Granted, it was not a full repeal and replace, but it was a better starting point than the Rube Goldberg legislation that just died in childbirth, doing many of the things everyone, including the Freedom Caucus, said they wanted:

The House version of H.R. 3762 included repealing the individual mandate, the employer mandate, the medical device excise tax, and the "Cadillac tax"" on expensive employee health insurance premiums.

It also included a measure to eliminate federal Medicaid funding for Planned Parenthood for one year. But it called for increasing funding for community health centers by $235 million/year for two years (a 6.5 percent increase over the currently scheduled funding).

The House bill also allowed people to use their Health Savings Accounts to buy over-the-counter drugs. Outspoken AHCA opponent Rand Paul voted for the Senate version. Freedom Caucus members Rep. Mark Meadows and Rep. David Brat voted for the House version.

The latest version which has passed the House is not a perfect repeal and replace, but it does have the Cruz amendment offering expanded Health Savings Accounts that could now be used to pay insurance premiums. It would allow insurance companies to sell plans tailored to consumer needs as long as they sold Obamacare’s one-size-fits-all mandate laden policies. That would give consumers health care choices they can actually use. And if Sen. Rand Paul still thinks it is not the full repeal he seeks, then he can offer his repeal as an amendment on the Senate floor, can’t he?

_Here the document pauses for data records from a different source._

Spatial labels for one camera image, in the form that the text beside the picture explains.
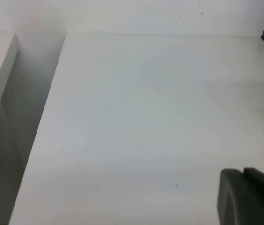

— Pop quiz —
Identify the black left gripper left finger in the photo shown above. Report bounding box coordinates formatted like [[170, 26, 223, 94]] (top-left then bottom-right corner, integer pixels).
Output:
[[217, 168, 264, 225]]

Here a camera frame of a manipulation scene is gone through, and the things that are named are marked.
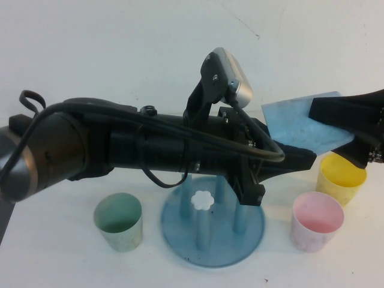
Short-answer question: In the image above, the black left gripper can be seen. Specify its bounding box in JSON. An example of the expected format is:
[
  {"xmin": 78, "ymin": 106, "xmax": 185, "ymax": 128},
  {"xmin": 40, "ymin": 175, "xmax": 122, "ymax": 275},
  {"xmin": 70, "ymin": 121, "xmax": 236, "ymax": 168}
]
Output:
[{"xmin": 185, "ymin": 107, "xmax": 318, "ymax": 206}]

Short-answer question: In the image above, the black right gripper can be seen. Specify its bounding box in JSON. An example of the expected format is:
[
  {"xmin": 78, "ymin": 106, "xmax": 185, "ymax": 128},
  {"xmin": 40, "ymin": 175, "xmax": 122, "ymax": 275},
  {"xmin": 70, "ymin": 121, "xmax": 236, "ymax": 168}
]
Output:
[{"xmin": 308, "ymin": 88, "xmax": 384, "ymax": 169}]

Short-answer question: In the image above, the blue marbled plastic cup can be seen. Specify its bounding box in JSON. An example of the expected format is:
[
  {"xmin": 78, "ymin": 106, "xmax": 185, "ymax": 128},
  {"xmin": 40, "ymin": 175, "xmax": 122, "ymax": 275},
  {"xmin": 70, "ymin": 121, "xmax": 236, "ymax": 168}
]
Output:
[{"xmin": 261, "ymin": 89, "xmax": 356, "ymax": 156}]

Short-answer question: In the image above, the blue cup drying rack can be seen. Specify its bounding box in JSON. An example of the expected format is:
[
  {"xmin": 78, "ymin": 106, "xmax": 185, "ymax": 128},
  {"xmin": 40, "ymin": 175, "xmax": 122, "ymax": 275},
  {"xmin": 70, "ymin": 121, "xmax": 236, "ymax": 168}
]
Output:
[{"xmin": 161, "ymin": 175, "xmax": 267, "ymax": 268}]

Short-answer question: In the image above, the yellow plastic cup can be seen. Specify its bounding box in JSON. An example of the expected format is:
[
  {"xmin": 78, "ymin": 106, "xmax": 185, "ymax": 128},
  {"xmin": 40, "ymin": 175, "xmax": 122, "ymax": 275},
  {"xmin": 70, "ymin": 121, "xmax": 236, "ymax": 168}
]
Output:
[{"xmin": 316, "ymin": 153, "xmax": 368, "ymax": 207}]

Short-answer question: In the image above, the pink plastic cup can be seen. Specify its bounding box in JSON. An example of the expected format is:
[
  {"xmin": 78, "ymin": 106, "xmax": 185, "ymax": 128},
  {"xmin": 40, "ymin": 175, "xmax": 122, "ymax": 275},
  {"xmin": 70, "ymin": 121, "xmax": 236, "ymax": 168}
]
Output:
[{"xmin": 290, "ymin": 191, "xmax": 345, "ymax": 253}]

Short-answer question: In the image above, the green plastic cup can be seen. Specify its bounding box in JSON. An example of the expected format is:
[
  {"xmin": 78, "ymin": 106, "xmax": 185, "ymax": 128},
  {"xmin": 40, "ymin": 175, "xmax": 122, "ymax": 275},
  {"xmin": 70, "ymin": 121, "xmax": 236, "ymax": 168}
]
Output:
[{"xmin": 94, "ymin": 193, "xmax": 144, "ymax": 254}]

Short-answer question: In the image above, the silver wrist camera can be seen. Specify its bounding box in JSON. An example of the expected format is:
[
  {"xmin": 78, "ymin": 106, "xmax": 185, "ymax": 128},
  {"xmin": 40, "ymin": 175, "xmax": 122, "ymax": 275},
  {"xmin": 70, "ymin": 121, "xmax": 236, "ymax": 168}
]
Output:
[{"xmin": 216, "ymin": 47, "xmax": 255, "ymax": 107}]

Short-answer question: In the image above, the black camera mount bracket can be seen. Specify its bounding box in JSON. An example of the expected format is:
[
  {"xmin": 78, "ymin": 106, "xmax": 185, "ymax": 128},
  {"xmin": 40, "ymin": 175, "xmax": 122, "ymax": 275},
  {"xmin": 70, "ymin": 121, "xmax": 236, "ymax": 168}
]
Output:
[{"xmin": 183, "ymin": 52, "xmax": 232, "ymax": 121}]

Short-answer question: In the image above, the thick black camera cable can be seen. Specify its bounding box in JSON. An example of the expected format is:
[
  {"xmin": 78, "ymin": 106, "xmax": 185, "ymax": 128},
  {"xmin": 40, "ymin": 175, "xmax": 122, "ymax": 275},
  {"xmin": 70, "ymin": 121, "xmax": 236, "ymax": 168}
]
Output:
[{"xmin": 0, "ymin": 89, "xmax": 286, "ymax": 184}]

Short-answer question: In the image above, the thin black cable loop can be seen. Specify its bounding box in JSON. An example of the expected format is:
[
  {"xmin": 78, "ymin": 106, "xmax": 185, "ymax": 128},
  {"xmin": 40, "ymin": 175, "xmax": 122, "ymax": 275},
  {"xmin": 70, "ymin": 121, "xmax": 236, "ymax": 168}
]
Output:
[{"xmin": 140, "ymin": 163, "xmax": 188, "ymax": 189}]

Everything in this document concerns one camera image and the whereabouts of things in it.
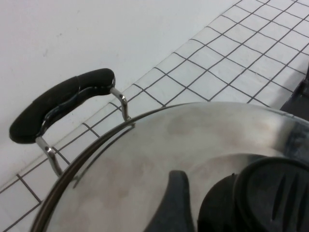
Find steel pot lid black knob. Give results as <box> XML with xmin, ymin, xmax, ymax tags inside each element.
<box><xmin>31</xmin><ymin>101</ymin><xmax>309</xmax><ymax>232</ymax></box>

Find white black grid tablecloth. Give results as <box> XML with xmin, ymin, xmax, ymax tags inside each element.
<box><xmin>0</xmin><ymin>0</ymin><xmax>309</xmax><ymax>232</ymax></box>

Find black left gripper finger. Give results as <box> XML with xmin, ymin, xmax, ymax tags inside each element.
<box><xmin>166</xmin><ymin>170</ymin><xmax>198</xmax><ymax>232</ymax></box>

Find stainless steel pot black handles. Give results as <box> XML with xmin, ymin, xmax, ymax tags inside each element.
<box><xmin>9</xmin><ymin>68</ymin><xmax>136</xmax><ymax>232</ymax></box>

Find dark grey tray lid rack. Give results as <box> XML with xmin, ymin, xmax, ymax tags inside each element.
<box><xmin>280</xmin><ymin>58</ymin><xmax>309</xmax><ymax>118</ymax></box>

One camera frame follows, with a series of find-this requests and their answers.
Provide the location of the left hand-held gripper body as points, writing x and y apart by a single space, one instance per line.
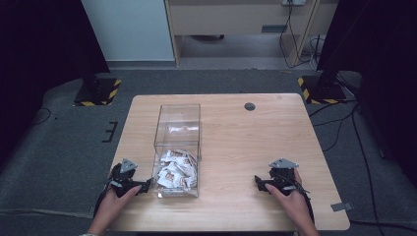
124 178

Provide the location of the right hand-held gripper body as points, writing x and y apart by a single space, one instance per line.
282 177

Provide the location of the pile of white packets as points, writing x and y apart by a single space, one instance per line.
177 172

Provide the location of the clear plastic box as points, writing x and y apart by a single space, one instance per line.
178 144

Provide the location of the person's right hand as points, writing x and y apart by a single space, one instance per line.
291 203

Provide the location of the person's left hand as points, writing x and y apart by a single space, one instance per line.
113 205

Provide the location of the black floor tape mark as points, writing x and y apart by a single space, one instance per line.
110 131

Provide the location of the grey tape piece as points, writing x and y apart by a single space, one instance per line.
341 206

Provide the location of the dark round table grommet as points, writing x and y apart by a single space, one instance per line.
250 106

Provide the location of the striped stand base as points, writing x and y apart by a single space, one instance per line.
98 93
323 90

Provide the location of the black curtain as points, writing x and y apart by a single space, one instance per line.
377 65
42 65

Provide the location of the white panel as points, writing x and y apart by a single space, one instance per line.
128 29

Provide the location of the light wooden desk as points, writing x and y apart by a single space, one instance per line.
236 19

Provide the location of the white power strip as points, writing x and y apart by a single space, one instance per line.
293 2

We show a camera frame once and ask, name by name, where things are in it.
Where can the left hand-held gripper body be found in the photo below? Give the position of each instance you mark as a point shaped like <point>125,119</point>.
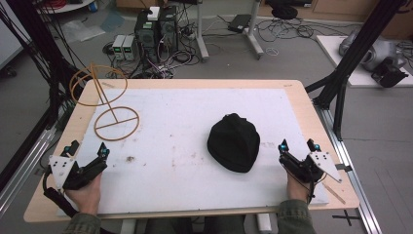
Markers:
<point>78,173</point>

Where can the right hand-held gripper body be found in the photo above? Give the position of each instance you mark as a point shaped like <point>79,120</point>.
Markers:
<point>311,167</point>

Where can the black knit beanie hat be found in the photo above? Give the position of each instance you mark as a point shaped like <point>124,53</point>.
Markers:
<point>234,143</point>

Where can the wooden hat stand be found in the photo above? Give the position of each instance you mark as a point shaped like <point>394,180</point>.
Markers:
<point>104,102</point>

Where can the person's left hand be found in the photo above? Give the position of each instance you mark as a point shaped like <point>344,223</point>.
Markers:
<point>85,194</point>

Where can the person's right hand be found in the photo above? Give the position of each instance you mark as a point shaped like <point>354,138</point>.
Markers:
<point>297,189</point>

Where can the thin wooden stick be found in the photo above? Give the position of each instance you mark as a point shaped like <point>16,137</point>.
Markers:
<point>333,193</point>

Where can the white table leg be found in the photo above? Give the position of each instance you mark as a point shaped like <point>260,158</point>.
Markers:
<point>263,223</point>

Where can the white table mat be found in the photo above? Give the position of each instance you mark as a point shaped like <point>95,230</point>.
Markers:
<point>195,149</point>

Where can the white floor board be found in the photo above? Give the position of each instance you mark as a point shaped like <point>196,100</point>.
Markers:
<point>360,61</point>

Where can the black device on board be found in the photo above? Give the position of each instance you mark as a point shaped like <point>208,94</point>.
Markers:
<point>389,73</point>

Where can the grey power supply unit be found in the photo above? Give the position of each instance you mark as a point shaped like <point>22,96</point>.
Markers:
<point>129,48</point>
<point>118,47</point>

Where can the grey robot shell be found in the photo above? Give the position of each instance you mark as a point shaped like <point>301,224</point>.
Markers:
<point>373,52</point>

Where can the grey desk leg stand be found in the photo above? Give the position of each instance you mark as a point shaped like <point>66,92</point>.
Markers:
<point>202,32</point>
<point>253,31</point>

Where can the black computer tower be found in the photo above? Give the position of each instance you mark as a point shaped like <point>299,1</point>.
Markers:
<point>146,32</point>
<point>168,31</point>

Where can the black flat box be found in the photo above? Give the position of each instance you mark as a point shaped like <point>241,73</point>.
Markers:
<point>239,23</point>

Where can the white box on tower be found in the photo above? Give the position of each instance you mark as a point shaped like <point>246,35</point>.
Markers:
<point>153,13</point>

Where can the aluminium rail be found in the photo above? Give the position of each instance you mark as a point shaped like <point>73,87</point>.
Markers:
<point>350,169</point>
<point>26,169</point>

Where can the black metal frame strut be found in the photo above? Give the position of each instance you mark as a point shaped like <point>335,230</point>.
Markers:
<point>42,52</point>
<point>354,53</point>

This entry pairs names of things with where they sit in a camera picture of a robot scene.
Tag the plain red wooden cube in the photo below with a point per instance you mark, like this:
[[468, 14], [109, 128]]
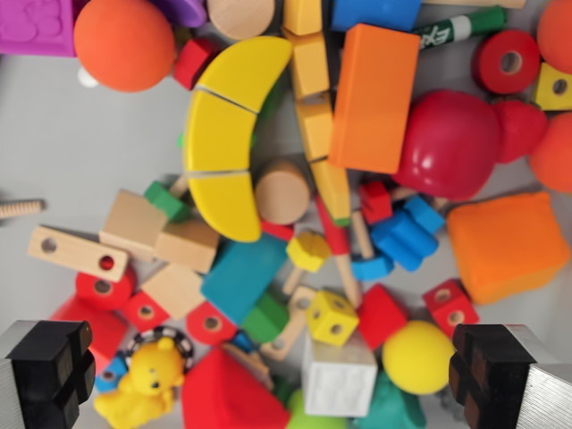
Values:
[[382, 315]]

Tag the yellow cube with several holes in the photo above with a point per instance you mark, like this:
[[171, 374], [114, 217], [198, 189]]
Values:
[[333, 319]]

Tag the white rubber cube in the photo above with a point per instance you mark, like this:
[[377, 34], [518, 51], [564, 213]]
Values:
[[337, 380]]

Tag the natural wooden cube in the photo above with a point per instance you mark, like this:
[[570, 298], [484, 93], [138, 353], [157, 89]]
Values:
[[174, 290]]

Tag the small white round piece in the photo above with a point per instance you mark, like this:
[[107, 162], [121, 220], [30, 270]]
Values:
[[86, 78]]

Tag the red half round block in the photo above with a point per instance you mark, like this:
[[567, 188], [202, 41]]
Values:
[[210, 324]]

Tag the yellow sliced wooden banana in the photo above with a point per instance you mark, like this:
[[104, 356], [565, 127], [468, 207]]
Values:
[[221, 134]]

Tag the red wooden wheel with hole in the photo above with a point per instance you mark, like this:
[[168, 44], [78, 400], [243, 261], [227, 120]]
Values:
[[496, 71], [105, 290]]

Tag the yellow rubber bear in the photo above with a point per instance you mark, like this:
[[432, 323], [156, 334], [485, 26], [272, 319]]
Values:
[[143, 384]]

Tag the large red flat block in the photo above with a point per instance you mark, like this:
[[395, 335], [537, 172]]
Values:
[[105, 333]]

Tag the small red rubber ball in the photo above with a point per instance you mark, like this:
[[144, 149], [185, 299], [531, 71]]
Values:
[[520, 129]]

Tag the red wooden nut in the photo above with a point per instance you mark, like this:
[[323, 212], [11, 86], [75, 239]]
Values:
[[375, 201]]

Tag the red cube with one hole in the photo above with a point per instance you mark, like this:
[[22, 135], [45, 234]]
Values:
[[145, 313]]

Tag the grey plastic bin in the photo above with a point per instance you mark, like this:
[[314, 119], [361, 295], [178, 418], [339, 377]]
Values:
[[67, 143]]

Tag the green head wooden bolt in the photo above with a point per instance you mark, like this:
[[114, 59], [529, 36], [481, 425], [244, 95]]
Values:
[[165, 199]]

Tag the yellow-orange sliced wooden vegetable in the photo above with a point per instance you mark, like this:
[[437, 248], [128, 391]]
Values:
[[315, 120]]

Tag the orange soft foam cube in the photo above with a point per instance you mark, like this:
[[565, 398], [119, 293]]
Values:
[[505, 246]]

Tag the red cube with two holes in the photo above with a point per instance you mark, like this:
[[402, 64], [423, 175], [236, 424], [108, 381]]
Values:
[[451, 308]]

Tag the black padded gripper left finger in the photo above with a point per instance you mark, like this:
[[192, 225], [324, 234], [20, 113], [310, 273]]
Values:
[[40, 371]]

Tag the wooden plank with holes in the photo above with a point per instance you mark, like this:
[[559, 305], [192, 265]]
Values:
[[76, 252]]

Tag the red and wood stick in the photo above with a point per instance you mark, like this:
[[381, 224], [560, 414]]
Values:
[[335, 232]]

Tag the orange rectangular wooden block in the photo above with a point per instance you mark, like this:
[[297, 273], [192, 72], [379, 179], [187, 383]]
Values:
[[373, 98]]

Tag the black padded gripper right finger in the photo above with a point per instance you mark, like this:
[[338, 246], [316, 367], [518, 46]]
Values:
[[500, 375]]

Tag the blue wooden piece with hole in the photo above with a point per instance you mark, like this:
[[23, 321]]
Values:
[[109, 375]]

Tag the green Expo marker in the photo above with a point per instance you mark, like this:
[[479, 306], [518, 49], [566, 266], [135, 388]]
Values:
[[465, 24]]

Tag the yellow foam ball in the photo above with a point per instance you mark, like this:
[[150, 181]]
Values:
[[418, 357]]

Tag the wooden strip with holes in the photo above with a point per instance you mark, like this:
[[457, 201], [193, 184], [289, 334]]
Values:
[[297, 308]]

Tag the small green piece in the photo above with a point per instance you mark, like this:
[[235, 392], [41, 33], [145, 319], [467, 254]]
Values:
[[180, 140]]

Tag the large orange foam ball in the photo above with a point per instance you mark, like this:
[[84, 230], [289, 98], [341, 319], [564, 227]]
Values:
[[123, 44]]

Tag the blue rectangular block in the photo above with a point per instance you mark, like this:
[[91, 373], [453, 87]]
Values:
[[375, 13]]

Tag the purple rubber cup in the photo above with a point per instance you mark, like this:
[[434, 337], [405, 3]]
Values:
[[179, 11]]

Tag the threaded wooden screw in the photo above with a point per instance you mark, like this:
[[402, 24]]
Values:
[[20, 208]]

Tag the small plain red cube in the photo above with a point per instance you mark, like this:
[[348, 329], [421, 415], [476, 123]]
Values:
[[194, 62]]

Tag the teal rubber toy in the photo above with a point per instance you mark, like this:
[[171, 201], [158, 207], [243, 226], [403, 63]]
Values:
[[393, 406]]

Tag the large red triangular block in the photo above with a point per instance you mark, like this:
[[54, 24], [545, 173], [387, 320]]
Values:
[[228, 393]]

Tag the short wooden dowel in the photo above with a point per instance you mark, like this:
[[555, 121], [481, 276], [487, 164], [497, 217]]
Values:
[[362, 234]]

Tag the wide natural wooden cylinder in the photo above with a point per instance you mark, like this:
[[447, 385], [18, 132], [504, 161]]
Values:
[[241, 15]]

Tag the green wooden block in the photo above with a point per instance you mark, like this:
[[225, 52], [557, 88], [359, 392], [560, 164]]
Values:
[[266, 319]]

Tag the small blue wooden piece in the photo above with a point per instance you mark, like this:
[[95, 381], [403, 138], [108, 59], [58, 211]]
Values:
[[243, 343]]

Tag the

But to focus their minds, subject these pompous bloviators to the rules and regulations of Obamacare. As the Club for Growth urged in a letter to President Trump:

On behalf of millions of taxpayers who are members and supporters of our organizations, we urge you to direct the Office of Personnel Management (OPM) to rescind the Obamaera rule (78 Fed. Reg. 60653-01) that allows Congress to masquerade as a small business in order to force taxpayers to pay for their health insurance.

This ongoing fraud improperly allows Congress and its staff to avoid the pain the Patient Protection and Affordable Care Act (“Obamacare”) is inflicting on millions of other Americans. When Congress was debating Obamacare, the American people demanded that Congress subject themselves and their staff to the new system they were imposing on their fellow Americans.

Those demands worked, and before Obamacare passed the Senate in 2009, Section 1312(d)(3)(D) was included. That section requires members of Congress and their staff to buy health insurance through an Obamacare exchange, and unlike an earlier proposed version does not authorize an employer contribution toward their premiums.

The provision was set to take effect in 2014, causing panic on Capitol Hill. Members of Congress and their staff were desperate to keep their taxpayer-funded, gold-plated health care rather than go into Obamacare and pay their own way, as the law required.

After a meeting with Senate Democrats in March 2013, then-president Barack Obama personally committed to illegally exempt Congress from this provision of Obamacare. And he did. Obama directed OPM to issue a rule purporting that Congress, which has thousands of employees, is a small business and therefore: “the DC Health Link Small Business Market administered by the DC Health Benefit Exchange Authority, is the appropriate SHOP from which Members of Congress and designated congressional staff will purchase health insurance in order to receive a Government contribution.”

Congress is not a small business and should not be exempt from Obamacare. But Obamacare is a plague on real small businesses, and large ones, on their customers, their employees, and the American people. If you don’t want to repeal and replace Obamacare, Congress, why don’t you try living under it?

Daniel John Sobieski is a freelance writer whose pieces have appeared in Investor’s Business Daily, Human Events, Reason Magazine and the Chicago Sun-Times among other publications.